WHAT YOU ARE ASKED TO DO: If a line of the material holds the string "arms", please copy it.
(RECORDED DATA Opens)
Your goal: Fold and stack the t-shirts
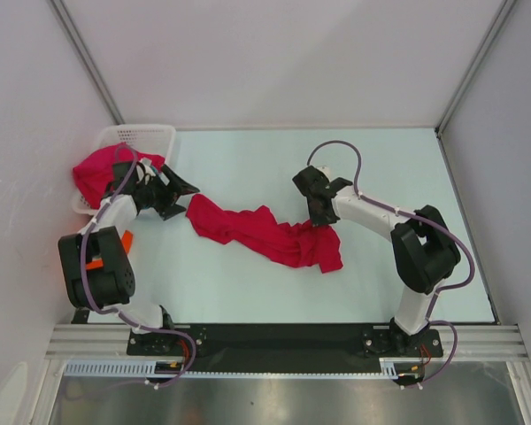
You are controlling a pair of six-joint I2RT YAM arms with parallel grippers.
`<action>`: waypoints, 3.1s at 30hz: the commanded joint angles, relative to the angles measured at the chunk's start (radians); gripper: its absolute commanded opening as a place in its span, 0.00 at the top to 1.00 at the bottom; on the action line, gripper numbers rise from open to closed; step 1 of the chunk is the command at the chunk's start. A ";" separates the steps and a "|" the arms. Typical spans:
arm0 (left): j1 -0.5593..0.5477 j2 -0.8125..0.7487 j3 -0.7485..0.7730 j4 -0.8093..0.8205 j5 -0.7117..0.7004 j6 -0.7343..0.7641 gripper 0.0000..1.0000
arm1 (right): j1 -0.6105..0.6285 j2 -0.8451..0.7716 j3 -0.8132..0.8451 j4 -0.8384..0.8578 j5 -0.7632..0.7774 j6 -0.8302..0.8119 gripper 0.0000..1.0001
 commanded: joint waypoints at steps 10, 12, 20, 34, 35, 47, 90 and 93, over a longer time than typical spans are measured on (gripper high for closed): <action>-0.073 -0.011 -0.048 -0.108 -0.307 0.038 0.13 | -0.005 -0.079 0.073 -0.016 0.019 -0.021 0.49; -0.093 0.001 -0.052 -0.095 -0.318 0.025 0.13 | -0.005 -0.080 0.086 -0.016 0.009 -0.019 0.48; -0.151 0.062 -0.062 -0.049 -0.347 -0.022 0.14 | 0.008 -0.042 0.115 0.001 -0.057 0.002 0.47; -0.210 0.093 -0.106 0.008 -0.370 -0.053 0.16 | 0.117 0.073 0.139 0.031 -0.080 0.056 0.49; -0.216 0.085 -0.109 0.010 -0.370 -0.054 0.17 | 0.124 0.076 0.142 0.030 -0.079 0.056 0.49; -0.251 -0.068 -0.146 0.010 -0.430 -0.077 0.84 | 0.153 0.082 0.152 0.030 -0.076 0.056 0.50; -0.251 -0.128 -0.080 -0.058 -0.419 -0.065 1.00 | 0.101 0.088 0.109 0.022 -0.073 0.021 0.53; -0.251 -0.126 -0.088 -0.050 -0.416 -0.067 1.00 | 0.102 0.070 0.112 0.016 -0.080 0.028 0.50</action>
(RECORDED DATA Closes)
COMPLETED EXERCISE:
You are controlling a pair of six-joint I2RT YAM arms with parallel grippers.
`<action>`: waypoints, 3.1s at 30hz: the commanded joint angles, relative to the angles measured at the chunk's start (radians); gripper: its absolute commanded opening as a place in its span, 0.00 at the top to 1.00 at the bottom; on the action line, gripper numbers rise from open to closed; step 1 of the chunk is the command at the chunk's start. A ";" separates the steps and a "|" the arms. Typical spans:

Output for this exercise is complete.